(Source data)

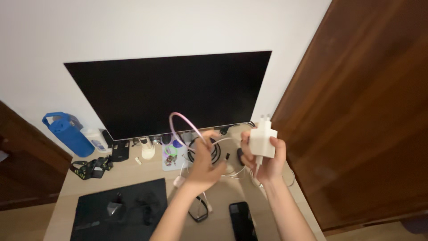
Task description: The person connects a smartwatch, earbuds, and two smartphones to a power strip using their respective charging cables. They plug the power strip into the wall, then connect each device one by one, ensuring each is properly attached to its charger.
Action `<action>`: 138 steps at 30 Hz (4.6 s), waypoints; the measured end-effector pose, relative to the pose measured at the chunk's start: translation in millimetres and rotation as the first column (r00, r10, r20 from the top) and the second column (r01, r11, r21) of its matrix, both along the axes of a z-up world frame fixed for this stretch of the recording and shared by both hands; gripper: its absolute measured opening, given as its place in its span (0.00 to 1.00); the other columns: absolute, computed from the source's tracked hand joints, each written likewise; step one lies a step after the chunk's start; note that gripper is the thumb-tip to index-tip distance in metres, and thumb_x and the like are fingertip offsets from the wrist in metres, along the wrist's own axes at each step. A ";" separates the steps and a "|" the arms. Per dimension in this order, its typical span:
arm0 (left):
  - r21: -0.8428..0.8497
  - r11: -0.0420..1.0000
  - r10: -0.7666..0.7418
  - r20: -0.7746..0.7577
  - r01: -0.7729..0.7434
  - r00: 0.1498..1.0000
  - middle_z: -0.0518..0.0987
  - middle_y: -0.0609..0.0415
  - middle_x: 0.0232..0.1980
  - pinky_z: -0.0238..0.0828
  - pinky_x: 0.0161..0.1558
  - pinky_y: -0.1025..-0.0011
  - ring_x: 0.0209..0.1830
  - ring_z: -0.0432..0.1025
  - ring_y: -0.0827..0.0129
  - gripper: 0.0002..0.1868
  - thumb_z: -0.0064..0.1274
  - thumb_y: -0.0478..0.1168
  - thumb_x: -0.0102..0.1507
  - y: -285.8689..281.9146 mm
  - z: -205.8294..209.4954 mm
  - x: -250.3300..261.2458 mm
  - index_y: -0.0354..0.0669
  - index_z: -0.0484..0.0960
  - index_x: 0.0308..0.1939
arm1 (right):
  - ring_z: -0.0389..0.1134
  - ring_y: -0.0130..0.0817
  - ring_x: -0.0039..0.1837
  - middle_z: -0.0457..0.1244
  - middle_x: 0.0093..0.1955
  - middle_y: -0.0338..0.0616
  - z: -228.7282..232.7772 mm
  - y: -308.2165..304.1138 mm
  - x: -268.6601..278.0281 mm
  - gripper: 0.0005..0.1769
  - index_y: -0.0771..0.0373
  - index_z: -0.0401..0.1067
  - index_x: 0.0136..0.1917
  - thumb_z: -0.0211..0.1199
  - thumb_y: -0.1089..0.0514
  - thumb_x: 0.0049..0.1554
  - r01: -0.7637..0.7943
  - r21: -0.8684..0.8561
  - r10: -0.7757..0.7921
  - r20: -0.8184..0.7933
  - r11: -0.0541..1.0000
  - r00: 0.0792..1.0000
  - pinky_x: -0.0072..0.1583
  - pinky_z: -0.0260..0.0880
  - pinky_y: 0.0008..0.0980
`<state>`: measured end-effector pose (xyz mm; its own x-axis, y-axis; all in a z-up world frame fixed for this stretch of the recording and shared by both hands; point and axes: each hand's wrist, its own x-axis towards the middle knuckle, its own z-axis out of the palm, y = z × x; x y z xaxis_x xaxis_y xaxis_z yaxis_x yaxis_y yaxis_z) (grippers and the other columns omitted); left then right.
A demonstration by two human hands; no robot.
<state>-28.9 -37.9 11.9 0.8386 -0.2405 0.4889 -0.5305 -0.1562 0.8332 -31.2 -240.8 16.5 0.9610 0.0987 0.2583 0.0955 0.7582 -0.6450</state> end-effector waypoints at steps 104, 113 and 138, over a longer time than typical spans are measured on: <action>0.011 1.000 0.011 -0.619 -0.005 0.785 0.70 0.56 0.33 0.63 0.35 0.76 0.33 0.66 0.76 0.08 0.53 0.30 0.62 -92.1 -89.2 42.0 0.42 0.71 0.44 | 0.68 0.57 0.61 0.66 0.59 0.59 -229.9 -190.7 182.0 0.27 0.65 0.75 0.57 0.64 0.70 0.42 0.012 -0.933 -0.010 0.017 -0.359 1.000 0.61 0.69 0.46; -0.081 0.995 -0.099 -0.634 0.061 0.767 0.68 0.56 0.35 0.62 0.41 0.77 0.36 0.64 0.75 0.07 0.47 0.26 0.63 -89.2 -115.6 46.2 0.40 0.70 0.43 | 0.68 0.58 0.60 0.67 0.55 0.62 -242.4 -190.5 181.6 0.27 0.63 0.75 0.58 0.65 0.70 0.43 -0.028 -0.907 -0.005 -0.029 -0.421 1.000 0.62 0.69 0.48; -0.403 0.915 -0.303 -0.637 0.030 0.709 0.72 0.55 0.34 0.66 0.38 0.73 0.33 0.67 0.73 0.08 0.42 0.39 0.71 -94.6 -124.6 41.2 0.38 0.72 0.46 | 0.72 0.34 0.48 0.71 0.51 0.45 -206.6 -185.4 85.2 0.10 0.62 0.76 0.54 0.65 0.62 0.57 0.417 -0.909 -0.566 0.349 -0.011 0.747 0.49 0.70 0.30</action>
<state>12.3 -132.5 -112.6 0.9318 -0.3441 -0.1156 0.2064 0.2402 0.9485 54.0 -426.2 -190.1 0.8925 -0.3323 0.3049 0.0531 -0.5938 -0.8028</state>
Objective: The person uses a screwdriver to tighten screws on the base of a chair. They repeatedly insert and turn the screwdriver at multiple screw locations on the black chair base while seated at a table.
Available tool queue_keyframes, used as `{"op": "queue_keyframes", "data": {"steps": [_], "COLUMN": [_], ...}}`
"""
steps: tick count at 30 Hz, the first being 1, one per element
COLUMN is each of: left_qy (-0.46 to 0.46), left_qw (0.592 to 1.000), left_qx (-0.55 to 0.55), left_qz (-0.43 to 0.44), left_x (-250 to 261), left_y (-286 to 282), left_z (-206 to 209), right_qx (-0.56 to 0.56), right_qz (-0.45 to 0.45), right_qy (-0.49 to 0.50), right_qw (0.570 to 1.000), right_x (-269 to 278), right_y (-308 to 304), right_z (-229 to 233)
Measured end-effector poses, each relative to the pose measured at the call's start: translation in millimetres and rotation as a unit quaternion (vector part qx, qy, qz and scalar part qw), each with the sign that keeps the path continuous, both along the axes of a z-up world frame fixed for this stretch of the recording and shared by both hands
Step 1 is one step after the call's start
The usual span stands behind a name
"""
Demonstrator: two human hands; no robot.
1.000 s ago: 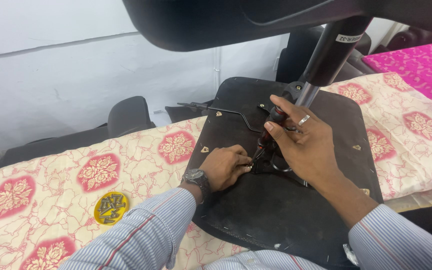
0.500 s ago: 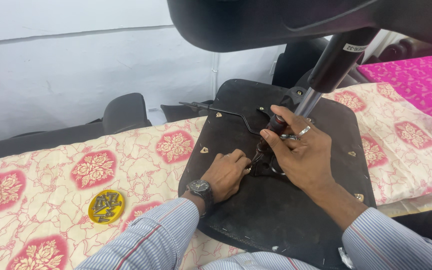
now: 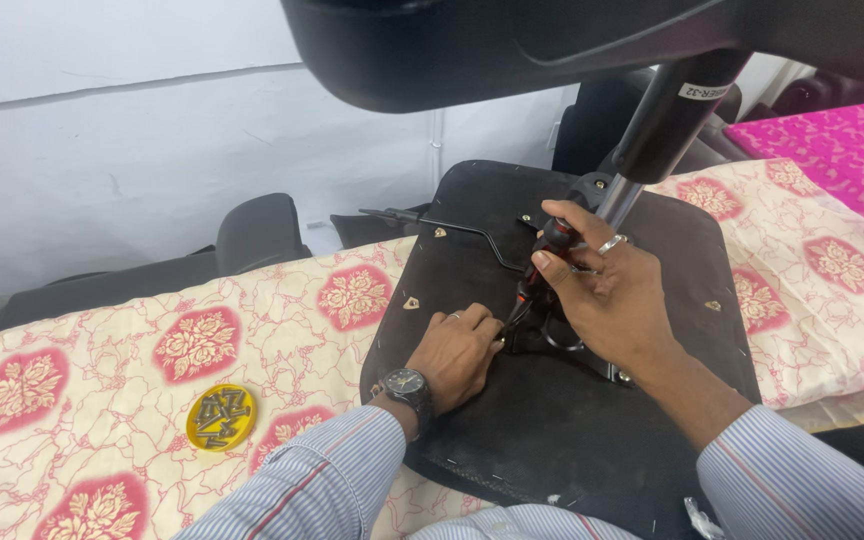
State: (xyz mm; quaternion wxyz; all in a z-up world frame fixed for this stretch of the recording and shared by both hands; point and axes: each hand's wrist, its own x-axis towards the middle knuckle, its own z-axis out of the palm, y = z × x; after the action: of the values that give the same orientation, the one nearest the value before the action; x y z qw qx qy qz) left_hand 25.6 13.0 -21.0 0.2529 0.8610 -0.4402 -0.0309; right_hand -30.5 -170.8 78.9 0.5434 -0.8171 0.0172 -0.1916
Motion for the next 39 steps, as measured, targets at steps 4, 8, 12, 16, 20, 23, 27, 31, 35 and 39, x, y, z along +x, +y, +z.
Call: {"op": "queue_keyframes", "data": {"steps": [4, 8, 12, 16, 20, 23, 27, 31, 35, 39], "left_qy": [-0.011, 0.009, 0.004, 0.001, -0.012, -0.018, -0.007, 0.01, 0.013, 0.006], "left_qw": [1.0, 0.999, 0.999, 1.0, 0.999, 0.999, 0.999, 0.998, 0.999, 0.998], "left_qx": [-0.012, -0.025, -0.017, -0.006, -0.006, -0.018, -0.025, -0.032, -0.019, -0.039], "left_qz": [0.023, 0.03, 0.028, 0.029, 0.033, 0.039, 0.043, 0.047, 0.048, 0.052], "left_x": [-2, -3, -3, -7, -10, -12, -14, -13, -13, -13], "left_y": [-4, -4, -5, -4, -6, -7, -6, -6, -5, -5], "left_z": [-5, -8, -6, -3, 1, 2, 2, 1, 1, -2], "right_qx": [-0.027, -0.171, -0.173, -0.141, -0.085, -0.028, -0.049, -0.11, -0.102, -0.057], "right_qz": [0.019, -0.068, -0.099, -0.066, -0.007, 0.009, -0.001, -0.056, -0.036, -0.029], "right_qy": [-0.049, -0.183, -0.177, -0.196, -0.178, -0.121, -0.157, -0.176, -0.17, -0.094], "right_qw": [0.998, 0.966, 0.964, 0.968, 0.98, 0.992, 0.986, 0.977, 0.98, 0.994], "right_x": [-3, -6, -8, -9, -8, -7, -7, -6, -7, -6], "right_y": [4, 19, 24, 20, 13, 12, 15, 18, 18, 15], "right_z": [-1, -4, -4, -5, -4, -4, -4, -6, -5, -4]}}
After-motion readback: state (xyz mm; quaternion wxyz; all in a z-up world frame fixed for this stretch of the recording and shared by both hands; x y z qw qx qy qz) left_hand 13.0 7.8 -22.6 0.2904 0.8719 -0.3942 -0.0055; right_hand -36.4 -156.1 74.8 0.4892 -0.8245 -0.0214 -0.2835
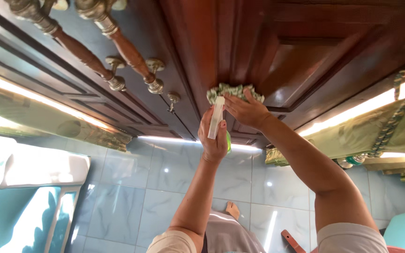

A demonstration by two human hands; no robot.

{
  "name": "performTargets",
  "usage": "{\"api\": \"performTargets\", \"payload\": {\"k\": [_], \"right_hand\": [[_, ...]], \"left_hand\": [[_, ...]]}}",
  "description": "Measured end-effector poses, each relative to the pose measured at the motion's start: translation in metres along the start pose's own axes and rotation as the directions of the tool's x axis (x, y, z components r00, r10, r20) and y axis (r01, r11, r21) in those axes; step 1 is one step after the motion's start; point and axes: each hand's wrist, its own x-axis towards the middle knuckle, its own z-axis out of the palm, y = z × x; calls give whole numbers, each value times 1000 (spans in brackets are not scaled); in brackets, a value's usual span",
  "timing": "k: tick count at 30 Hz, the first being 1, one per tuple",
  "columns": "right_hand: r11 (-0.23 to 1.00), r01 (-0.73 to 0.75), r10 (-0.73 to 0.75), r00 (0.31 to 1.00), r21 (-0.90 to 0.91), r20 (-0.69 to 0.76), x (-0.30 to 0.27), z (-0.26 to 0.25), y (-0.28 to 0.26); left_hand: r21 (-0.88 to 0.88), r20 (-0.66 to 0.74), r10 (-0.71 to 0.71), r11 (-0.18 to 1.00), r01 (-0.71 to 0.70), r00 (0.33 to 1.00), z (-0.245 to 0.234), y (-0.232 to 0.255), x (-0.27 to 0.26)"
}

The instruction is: The person cleans a wooden door by spraying a green cleaning solution from a spray bottle and wiping the surface with a green and white cloth. The person systematically wipes the door panels and the area around the handles.

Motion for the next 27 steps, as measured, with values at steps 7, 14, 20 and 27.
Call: {"api": "performTargets", "payload": {"k": [7, 14, 20, 27], "right_hand": [[997, 65, -69, 993, -38, -91, 3, 1, -6], [967, -256, 222, 836, 0, -502, 65, -67, 66], [998, -64, 63, 992, -2, -110, 75, -29, 3], [949, 217, -235, 971, 228, 53, 73, 27, -63]], "left_hand": [[70, -46, 10, 998, -7, 999, -31, -5, 3], [114, -48, 7, 993, -1, 999, -56, -9, 18], [132, -27, -10, 991, 14, 1000, -66, -15, 22], [207, -30, 45, 978, -38, 999, -86, -26, 21]]}}
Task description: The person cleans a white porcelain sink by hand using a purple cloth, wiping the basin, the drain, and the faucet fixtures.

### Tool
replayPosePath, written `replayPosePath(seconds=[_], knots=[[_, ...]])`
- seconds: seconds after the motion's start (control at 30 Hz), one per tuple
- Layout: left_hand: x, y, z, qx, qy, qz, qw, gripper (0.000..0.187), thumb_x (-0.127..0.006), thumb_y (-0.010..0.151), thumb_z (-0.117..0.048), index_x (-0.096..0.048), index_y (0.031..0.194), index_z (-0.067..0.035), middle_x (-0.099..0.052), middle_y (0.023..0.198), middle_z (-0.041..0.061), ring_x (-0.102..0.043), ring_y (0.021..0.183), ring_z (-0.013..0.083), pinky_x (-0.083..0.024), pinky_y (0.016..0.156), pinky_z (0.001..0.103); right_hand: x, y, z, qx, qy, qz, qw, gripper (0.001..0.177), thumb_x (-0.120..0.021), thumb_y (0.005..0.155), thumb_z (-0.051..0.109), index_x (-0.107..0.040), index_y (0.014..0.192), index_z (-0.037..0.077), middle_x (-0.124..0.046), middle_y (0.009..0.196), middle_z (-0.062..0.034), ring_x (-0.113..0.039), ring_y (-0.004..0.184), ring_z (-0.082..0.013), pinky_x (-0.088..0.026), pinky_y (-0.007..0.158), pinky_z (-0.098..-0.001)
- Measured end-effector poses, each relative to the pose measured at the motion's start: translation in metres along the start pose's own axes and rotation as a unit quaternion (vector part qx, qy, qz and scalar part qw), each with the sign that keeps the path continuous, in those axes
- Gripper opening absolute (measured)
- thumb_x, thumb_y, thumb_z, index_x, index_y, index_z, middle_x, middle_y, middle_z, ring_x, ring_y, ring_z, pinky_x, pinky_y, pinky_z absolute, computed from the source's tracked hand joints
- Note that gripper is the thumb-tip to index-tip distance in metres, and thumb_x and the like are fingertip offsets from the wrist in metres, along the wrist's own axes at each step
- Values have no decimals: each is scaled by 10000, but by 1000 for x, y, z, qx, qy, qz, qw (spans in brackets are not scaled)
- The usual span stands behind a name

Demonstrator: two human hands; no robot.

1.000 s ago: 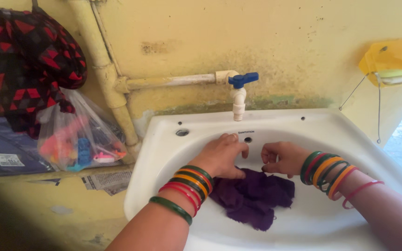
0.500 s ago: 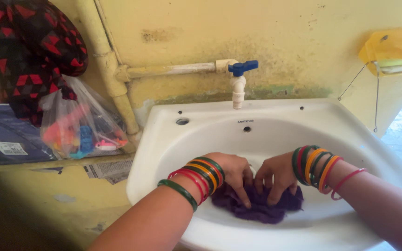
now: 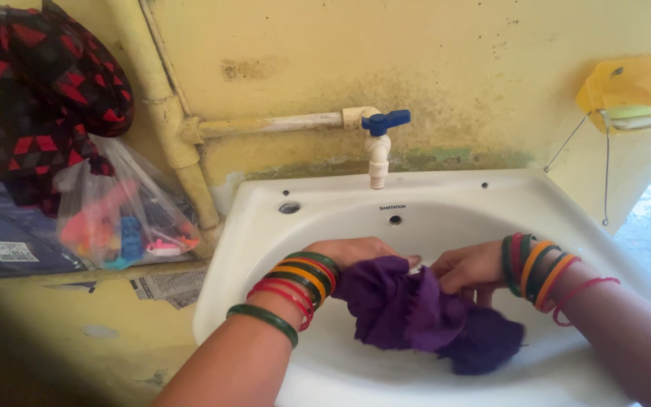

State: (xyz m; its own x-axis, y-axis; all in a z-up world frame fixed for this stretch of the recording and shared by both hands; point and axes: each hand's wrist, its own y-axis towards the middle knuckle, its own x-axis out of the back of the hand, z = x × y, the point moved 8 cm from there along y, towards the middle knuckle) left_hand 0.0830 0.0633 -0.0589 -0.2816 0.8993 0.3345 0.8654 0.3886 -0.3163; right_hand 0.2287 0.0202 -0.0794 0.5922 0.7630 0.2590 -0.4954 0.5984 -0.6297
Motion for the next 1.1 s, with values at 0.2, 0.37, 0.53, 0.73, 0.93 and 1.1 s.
replayPosePath(seconds=[0.2,0.37,0.53,0.73,0.93,1.1], knots=[[32,-21,-20,25,292,-296,909,347,-713,860,-430,-773,983,-111,-790,881,95,-755,842,256,-585,784,393,36,6,-2,-40,-192,-226,954,310,-644,870,205,-675,1172,142,-747,1005,-19,-721,806,-157,-626,668,-326],[12,-5,-20,14,349,-200,915,524,-797,724,-544,-817,973,-84,-800,949,122,-770,923,278,-600,860,393,27,9,24,124,-292,-233,919,291,-738,852,255,-763,1080,77,-761,903,-65,-689,787,-143,-571,728,-300],[-20,0,-7,103,412,-59,903,745,-787,665,-600,-731,1243,-133,-750,1207,135,-713,1094,314,-562,941,414,-10,18,24,55,-327,-138,933,630,-827,735,367,-669,1297,130,-703,1069,-38,-639,959,-151,-533,888,-301],[-9,-22,-16,160,280,-53,945,556,-859,715,-386,-713,1143,-62,-744,1109,142,-763,871,332,-637,722,445,-33,4,42,33,-337,-123,933,998,-858,616,452,-424,1471,176,-636,1246,-109,-651,1126,-239,-532,989,-333],[47,-55,-27,115,243,-261,927,171,-690,899,-155,-736,1034,-60,-742,906,91,-742,787,264,-631,647,426,-61,13,53,23,-464,-148,873,972,-707,786,666,-335,1596,280,-444,1471,-218,-542,1281,-410,-426,1111,-427],[47,-48,-43,16,357,-270,894,115,-711,837,-123,-781,926,-104,-787,841,74,-768,811,208,-598,741,355,-84,4,68,91,-388,-86,913,714,-666,844,619,-546,1426,224,-578,1340,-140,-605,1196,-313,-472,1030,-401]])
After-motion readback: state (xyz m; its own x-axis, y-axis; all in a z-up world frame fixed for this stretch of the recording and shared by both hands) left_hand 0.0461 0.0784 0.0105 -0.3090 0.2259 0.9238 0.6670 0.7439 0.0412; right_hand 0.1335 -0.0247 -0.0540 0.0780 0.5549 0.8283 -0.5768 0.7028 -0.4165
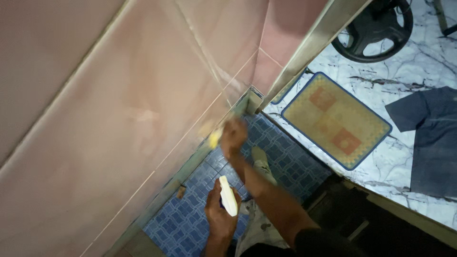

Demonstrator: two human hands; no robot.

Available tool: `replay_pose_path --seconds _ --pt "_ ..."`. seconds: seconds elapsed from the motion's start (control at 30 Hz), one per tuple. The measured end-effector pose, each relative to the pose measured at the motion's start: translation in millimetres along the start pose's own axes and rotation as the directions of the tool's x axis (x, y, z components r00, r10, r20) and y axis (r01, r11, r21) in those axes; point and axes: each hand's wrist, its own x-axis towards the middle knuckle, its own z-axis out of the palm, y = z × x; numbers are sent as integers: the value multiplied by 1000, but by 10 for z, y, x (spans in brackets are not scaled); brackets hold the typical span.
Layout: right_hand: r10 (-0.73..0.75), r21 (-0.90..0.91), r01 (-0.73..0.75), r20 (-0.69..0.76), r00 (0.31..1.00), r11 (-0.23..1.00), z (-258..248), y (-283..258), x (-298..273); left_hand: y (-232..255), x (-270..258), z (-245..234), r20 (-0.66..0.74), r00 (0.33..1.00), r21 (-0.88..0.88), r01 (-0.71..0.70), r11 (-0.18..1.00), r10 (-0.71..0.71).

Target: The person sprays a cleaning solution onto pink tiled walls and wipes the surface with a yellow cloth. The person repeatedly sprays and wipes different sections of the wall, focusing on grout lines and tile surfaces.

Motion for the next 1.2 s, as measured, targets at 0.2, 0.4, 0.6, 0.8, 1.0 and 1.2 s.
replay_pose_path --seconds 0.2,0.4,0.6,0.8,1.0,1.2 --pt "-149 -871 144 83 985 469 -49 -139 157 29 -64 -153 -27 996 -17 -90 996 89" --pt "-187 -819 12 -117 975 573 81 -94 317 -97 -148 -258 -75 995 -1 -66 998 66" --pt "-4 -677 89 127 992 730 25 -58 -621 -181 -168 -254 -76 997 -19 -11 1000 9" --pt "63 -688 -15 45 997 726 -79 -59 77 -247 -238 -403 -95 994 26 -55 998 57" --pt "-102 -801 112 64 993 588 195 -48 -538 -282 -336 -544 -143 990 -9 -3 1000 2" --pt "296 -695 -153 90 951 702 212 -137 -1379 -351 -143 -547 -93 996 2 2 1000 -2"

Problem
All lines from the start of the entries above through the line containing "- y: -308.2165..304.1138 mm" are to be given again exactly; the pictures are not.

Solution to this exercise
Task description: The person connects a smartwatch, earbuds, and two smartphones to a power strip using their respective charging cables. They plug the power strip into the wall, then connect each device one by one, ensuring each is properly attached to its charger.
Action `<action>`: 138 steps at 30 Hz (4.6 s), waypoints; the measured end-effector pose, relative to the pose measured at the chunk's start: translation in millimetres and rotation as the first column (r00, r10, r20 from the top) and the second column (r01, r11, r21) of its matrix, both along the axes of a z-up world frame fixed for this stretch of the recording and shared by both hands; gripper: its absolute measured opening, given as its place in its span (0.00 to 1.00); the other columns: absolute, computed from the source's tracked hand joints, each written likewise; step one lies a step after the chunk's start; note that gripper is the thumb-tip to index-tip distance in metres, and thumb_x and the like are fingertip offsets from the wrist in metres, along the wrist's own axes at each step. A ";" separates the steps and a "|" the arms. Per dimension in this order, its typical span:
arm0 (left):
  - r21: -0.8428..0.8497
  - r11: -0.0420..1.0000
  - r10: -0.7666..0.7418
  - r20: -0.7746..0.7577
  - r01: -0.7729..0.7434
  - r00: 0.1498..1.0000
  - middle_z: -0.0518..0.0987
  - middle_y: -0.0609..0.0415
  - middle_x: 0.0232..0.1980
  - pinky_z: -0.0238..0.0828
  - pinky_x: 0.0161..0.1558
  - pinky_y: -0.1025..-0.0011
  - ring_x: 0.0209..0.1830
  - ring_z: -0.0432..0.1025
  - ring_y: -0.0827..0.0129
  - gripper: 0.0002..0.1868
  - thumb_z: -0.0064..0.1274
  - thumb_y: -0.0478..0.1168
  - thumb_x: -0.0102..0.1507
  - y: -285.8689..281.9146 mm
  - z: -205.8294..209.4954 mm
  - x: -250.3300..261.2458 mm
  - index_y: -0.0354..0.0669
  - index_z: -0.0484..0.0960
  - index_x: 0.0308..0.1939
arm1 (right):
  - ring_z: -0.0389..0.1134
  - ring_y: -0.0130..0.0817
  - ring_x: -0.0039..0.1837
  - middle_z: -0.0457..0.1244
  - middle_x: 0.0093..0.1955
  - middle_y: -0.0338..0.0616
  - z: -228.7282..232.7772 mm
  - y: -308.2165..304.1138 mm

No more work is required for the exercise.